Records in the readcache participate in RecordIsolation locking, either because they are the record to be read, or because they are the 'source' of an update. If the key is found in the readcache, then the RecordSource<TKey, TValue>.Log is set to the readcache, and the logicalAddress is set to the readcache record's logicalAddress (which has the ReadCache bit). If the operation is a successful update (which will always be an RCU; readcache records are never themselves updated), the following steps happen:

  • The new version of the record is "spliced in" to the tag chain after the readcache prefix
  • The readcache "source" record is invalidated.

Using the above example and assuming an update of r8000, the resulting chain would be:

  • HashTable -> r8000 (invalid) -> r7000 -> mxxxx (new) -> m4000 -> m3000 -> m...
  • In this example, note that the record address spaces are totally different between the main log and readcache; "xxxx" is used as the "new address" to symbolize this.
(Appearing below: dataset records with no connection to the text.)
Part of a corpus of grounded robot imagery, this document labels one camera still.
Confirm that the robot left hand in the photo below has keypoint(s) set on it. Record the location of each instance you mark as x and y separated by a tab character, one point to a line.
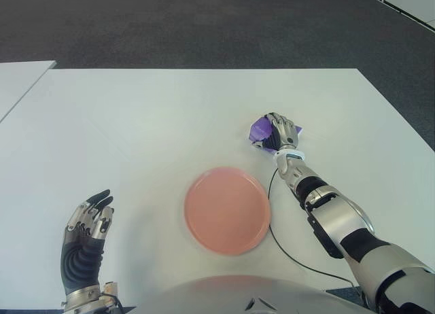
79	256

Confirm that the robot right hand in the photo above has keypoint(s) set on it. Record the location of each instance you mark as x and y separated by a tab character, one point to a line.
287	134

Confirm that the purple tissue paper pack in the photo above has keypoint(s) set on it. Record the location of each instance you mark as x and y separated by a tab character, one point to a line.
260	128

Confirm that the robot right arm silver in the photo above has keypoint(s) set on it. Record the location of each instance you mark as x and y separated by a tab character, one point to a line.
340	222

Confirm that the pink round plate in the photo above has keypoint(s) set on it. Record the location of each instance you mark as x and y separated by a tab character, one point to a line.
226	212

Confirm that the silver robot torso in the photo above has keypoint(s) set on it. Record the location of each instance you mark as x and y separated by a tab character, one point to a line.
221	295

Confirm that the white neighbouring table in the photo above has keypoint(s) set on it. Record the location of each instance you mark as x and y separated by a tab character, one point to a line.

This splicing operation requires that we deal with updates at the tail of the tag chain (in the HashEntryInfo) as well as at the splice point. This cannot be done as a single atomic operation. To handle this, we detach the readcache prefix chain, insert the new record at the tail, and then reattach the detached records. See DetachAndReattachReadCacheChain for specifics. We may fail the reattach, but this is acceptable (versus more complicated and expensive locking) because such failures should be rare and the readcache is just a performance optimization.